Required work: Among the entries below, extract exactly the lines that run from the one with "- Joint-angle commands" through the one with "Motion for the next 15", both ends included.

Records contained in a dataset:
● ● ●
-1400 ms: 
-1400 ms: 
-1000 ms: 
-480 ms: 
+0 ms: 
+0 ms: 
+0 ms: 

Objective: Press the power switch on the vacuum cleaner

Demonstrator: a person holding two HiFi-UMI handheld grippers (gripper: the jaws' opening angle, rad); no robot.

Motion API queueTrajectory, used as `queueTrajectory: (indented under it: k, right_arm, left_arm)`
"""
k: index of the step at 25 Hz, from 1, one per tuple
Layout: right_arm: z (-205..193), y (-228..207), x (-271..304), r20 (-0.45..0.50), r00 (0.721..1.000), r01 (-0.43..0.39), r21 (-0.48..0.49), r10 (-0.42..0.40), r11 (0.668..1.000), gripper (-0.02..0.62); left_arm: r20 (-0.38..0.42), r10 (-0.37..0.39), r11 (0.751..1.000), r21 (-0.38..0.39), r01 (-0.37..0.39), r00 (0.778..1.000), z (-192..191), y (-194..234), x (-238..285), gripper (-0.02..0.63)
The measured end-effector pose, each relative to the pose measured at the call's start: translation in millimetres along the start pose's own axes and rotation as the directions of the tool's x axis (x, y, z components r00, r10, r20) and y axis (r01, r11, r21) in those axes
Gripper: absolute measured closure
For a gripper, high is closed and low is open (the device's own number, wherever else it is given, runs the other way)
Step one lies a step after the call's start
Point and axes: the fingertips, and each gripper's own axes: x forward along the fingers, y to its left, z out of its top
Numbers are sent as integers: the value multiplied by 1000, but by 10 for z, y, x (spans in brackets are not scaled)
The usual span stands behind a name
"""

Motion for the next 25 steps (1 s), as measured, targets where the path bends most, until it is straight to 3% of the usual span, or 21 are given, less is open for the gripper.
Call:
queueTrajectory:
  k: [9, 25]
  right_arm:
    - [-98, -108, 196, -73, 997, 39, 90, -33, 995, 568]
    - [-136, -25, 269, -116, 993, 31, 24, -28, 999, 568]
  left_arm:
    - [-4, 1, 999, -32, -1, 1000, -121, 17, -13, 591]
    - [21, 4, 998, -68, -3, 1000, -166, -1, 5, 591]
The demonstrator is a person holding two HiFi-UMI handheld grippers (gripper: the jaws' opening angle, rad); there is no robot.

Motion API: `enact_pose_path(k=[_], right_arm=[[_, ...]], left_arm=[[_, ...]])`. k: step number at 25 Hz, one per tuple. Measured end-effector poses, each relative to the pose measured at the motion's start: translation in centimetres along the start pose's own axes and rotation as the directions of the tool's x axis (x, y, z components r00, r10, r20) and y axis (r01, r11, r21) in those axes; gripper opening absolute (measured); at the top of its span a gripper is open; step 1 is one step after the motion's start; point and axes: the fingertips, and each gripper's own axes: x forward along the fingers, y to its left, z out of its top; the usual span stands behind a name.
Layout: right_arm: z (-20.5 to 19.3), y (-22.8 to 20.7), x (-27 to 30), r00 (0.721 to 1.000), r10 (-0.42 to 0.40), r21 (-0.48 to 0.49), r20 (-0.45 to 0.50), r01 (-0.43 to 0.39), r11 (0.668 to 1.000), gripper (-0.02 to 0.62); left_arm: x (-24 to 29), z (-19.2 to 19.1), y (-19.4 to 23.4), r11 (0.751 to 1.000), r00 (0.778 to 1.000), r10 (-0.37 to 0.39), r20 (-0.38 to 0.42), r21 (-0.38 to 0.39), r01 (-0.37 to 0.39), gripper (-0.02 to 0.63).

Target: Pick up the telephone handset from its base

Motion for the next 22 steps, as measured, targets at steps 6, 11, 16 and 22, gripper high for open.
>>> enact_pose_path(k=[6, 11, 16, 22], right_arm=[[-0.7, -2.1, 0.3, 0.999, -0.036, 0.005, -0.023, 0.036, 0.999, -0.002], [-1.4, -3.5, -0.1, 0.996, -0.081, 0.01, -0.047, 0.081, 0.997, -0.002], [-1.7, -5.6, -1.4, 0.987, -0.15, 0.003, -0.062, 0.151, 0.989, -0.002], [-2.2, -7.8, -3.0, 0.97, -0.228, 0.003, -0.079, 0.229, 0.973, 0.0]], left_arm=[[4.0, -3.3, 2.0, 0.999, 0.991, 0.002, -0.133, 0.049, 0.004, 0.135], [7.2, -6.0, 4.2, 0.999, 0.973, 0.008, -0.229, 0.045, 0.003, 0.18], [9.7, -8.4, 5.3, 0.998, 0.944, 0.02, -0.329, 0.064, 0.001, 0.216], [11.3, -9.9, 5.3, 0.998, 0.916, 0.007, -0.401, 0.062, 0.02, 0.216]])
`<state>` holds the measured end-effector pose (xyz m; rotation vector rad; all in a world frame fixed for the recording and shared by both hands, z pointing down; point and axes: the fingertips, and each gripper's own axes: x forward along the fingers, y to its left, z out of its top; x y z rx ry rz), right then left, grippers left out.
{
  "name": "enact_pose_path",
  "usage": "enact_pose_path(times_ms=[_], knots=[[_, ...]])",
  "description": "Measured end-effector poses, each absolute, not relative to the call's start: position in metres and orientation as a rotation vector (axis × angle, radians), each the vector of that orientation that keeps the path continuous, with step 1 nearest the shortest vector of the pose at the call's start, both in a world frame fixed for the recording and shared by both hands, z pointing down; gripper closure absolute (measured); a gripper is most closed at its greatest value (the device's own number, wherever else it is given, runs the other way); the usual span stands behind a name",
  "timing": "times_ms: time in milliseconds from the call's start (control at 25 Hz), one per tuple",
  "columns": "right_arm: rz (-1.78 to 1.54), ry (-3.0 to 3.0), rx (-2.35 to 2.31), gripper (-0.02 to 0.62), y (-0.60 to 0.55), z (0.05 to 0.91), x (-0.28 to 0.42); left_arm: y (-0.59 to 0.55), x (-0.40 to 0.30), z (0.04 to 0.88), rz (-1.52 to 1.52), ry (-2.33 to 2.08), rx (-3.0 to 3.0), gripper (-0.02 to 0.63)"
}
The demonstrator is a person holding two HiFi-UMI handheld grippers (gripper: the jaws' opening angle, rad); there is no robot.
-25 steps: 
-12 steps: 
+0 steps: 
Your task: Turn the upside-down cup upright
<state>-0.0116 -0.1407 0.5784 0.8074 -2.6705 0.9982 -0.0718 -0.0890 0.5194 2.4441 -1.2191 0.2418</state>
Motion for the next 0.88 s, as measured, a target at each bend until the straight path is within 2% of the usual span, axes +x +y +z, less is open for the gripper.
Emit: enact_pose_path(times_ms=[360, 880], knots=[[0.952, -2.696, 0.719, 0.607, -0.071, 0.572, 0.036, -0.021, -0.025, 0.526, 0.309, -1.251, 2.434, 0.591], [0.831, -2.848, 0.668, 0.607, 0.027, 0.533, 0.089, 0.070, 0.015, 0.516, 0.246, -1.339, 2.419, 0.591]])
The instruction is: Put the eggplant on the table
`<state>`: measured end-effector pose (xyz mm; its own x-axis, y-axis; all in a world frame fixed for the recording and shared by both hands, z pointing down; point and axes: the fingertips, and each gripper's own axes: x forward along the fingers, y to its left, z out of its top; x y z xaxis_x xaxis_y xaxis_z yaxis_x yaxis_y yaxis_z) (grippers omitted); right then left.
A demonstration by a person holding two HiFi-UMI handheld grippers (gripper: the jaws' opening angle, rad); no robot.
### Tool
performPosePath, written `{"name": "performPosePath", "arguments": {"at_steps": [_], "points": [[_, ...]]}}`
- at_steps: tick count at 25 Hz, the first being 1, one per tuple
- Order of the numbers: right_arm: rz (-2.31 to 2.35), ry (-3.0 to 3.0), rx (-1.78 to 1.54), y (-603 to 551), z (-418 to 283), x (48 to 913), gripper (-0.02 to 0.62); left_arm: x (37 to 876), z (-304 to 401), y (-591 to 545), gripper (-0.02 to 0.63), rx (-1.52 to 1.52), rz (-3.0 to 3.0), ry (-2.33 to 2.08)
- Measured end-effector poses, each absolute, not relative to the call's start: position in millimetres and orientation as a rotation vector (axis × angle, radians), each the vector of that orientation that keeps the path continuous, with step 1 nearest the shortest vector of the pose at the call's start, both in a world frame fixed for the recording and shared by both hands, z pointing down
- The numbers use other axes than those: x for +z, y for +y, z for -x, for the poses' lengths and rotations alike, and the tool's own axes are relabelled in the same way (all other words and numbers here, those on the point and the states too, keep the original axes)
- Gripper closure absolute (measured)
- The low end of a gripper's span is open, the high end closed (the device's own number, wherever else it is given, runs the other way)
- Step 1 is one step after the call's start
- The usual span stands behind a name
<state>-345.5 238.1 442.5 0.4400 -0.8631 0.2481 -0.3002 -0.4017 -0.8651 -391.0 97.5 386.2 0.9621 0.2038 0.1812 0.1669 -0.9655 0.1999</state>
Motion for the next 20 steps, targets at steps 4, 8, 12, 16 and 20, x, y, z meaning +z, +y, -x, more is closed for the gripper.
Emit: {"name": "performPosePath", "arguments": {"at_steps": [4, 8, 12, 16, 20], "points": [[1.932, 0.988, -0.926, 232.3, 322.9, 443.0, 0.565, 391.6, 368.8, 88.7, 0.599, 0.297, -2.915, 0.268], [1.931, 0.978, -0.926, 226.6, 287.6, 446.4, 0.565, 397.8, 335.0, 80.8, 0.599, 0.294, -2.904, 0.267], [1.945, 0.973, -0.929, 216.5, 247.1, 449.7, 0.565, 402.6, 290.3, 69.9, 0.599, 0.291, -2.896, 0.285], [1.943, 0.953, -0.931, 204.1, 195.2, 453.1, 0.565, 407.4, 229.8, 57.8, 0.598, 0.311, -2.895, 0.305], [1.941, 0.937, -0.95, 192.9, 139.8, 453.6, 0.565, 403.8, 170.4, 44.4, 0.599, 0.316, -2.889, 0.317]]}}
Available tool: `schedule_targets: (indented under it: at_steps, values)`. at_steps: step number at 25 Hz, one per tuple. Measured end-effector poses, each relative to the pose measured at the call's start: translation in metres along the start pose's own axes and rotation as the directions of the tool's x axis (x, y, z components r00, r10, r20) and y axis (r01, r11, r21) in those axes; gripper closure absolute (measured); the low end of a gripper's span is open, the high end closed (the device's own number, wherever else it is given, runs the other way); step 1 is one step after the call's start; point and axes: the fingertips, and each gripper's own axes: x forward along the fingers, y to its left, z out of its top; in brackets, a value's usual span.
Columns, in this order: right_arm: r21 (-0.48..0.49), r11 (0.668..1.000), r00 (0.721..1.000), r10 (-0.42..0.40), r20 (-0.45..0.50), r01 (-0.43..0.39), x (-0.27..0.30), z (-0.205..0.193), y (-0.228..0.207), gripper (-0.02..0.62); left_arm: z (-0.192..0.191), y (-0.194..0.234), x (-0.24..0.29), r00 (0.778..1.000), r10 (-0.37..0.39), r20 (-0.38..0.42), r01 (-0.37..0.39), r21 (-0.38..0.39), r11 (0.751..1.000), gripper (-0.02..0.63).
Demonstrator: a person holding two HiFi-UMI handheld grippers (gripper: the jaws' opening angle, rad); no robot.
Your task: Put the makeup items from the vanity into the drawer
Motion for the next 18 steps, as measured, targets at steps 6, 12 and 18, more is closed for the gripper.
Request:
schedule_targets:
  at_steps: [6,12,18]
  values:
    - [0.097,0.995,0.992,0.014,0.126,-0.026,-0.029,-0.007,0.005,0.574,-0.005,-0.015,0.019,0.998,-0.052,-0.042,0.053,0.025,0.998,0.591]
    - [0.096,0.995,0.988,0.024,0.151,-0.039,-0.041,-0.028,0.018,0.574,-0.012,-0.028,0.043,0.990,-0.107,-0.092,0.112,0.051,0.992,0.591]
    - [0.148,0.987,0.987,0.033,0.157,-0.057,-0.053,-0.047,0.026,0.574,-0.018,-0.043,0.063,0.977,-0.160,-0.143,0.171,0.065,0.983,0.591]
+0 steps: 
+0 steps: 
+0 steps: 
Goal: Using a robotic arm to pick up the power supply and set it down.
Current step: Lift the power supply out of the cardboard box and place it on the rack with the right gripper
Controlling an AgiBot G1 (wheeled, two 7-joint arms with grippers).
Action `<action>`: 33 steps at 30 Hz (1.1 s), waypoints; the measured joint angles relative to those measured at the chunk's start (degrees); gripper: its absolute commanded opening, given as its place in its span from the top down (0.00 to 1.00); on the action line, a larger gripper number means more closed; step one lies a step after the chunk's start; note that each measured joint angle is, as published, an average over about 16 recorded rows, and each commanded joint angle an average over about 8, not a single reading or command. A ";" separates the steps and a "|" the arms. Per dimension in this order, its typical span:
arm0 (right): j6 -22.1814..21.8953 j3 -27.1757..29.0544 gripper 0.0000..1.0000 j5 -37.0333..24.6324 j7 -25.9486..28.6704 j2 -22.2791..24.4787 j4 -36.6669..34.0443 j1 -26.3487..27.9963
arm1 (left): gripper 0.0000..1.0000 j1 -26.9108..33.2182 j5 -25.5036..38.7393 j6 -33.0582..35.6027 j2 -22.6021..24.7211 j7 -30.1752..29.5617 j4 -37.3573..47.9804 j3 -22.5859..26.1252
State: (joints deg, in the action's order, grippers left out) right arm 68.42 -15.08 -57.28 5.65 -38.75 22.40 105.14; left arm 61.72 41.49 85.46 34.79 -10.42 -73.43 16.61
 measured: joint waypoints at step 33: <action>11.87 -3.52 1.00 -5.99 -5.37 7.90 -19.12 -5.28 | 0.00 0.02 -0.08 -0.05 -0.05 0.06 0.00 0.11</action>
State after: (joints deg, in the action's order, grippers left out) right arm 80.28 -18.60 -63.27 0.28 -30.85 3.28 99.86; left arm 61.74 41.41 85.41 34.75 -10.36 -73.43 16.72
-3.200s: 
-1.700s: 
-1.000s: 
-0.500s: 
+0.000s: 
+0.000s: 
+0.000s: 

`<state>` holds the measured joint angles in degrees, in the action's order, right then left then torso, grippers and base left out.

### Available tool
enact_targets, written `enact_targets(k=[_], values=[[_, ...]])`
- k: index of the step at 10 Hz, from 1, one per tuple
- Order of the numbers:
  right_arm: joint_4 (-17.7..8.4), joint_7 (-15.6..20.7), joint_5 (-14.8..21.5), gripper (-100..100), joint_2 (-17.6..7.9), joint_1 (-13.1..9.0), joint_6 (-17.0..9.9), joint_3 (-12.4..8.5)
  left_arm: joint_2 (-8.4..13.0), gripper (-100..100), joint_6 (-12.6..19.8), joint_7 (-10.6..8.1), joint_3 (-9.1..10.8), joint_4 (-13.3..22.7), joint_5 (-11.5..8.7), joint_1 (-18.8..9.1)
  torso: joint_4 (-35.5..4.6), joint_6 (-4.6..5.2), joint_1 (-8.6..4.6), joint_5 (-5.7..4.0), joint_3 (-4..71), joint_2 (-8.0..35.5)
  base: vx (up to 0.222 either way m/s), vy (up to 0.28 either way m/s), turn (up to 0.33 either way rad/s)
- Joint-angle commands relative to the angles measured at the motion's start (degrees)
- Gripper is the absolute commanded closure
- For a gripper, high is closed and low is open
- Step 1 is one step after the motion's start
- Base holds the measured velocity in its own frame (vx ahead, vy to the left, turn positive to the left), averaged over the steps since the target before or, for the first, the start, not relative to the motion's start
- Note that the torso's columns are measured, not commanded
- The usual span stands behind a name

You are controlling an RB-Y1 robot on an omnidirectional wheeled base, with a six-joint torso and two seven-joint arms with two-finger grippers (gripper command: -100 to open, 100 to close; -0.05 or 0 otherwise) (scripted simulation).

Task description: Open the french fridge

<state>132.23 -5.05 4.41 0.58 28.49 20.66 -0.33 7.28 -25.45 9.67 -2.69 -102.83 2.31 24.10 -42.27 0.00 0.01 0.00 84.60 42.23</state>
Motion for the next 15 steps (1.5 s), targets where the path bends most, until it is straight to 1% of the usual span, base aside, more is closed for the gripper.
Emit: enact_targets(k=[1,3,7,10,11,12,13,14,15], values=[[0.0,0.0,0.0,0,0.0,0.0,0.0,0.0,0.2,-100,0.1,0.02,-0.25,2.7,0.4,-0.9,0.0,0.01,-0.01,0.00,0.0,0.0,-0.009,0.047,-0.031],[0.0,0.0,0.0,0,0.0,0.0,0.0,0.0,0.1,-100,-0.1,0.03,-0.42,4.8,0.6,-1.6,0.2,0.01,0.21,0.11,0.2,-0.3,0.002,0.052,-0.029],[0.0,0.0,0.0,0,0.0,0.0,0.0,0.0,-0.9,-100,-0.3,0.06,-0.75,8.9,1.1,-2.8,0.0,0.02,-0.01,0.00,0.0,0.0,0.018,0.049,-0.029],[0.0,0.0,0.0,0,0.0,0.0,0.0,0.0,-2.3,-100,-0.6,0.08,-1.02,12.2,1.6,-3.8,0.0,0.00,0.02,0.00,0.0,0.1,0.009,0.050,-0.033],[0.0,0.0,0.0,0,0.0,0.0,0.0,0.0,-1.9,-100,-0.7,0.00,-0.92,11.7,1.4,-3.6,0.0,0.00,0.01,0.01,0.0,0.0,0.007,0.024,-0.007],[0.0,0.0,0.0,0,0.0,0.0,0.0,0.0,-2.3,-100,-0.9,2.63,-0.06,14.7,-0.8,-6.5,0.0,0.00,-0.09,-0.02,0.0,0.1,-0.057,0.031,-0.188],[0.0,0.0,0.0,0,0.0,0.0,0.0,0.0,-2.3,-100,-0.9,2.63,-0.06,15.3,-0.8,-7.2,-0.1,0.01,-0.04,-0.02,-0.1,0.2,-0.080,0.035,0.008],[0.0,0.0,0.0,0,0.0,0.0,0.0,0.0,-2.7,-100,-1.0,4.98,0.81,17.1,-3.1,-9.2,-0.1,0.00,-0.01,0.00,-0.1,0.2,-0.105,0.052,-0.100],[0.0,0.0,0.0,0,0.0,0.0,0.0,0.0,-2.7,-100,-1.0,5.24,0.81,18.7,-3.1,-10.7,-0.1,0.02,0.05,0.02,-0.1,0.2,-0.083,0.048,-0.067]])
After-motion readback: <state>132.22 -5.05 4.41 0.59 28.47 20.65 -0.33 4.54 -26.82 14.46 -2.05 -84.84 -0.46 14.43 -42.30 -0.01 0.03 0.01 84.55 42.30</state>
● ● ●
Answer to the problem:
- Joint-angle commands relative to the angles measured at the motion's start (degrees)
- Gripper is the absolute commanded closure
- For a gripper, high is closed and low is open
- Step 1 is one step after the motion's start
- Base holds the measured velocity in its own frame (vx ahead, vy to the left, turn positive to the left), averaged over the steps since the target before or, for the first, the start, not relative to the motion's start
- Note that the torso's columns are measured, not commanded
- The usual span stands behind a name

You are controlling an RB-Y1 robot on an omnidirectional wheeled base, with a six-joint torso and two seven-joint arms with two-finger grippers (gripper command: -100 to open, 100 to close; -0.05 or 0 otherwise) (scripted simulation).

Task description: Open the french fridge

<state>132.23 -5.05 4.41 0.58 28.49 20.66 -0.33 7.28 -25.45 9.67 -2.69 -102.83 2.31 24.10 -42.27 0.00 0.01 0.00 84.60 42.23</state>
Motion for the next 15 steps (1.5 s), targets where the path bends most, until it is straight to 1% of the usual span, base aside, more is closed for the gripper.

No additional lines are needed for this answer.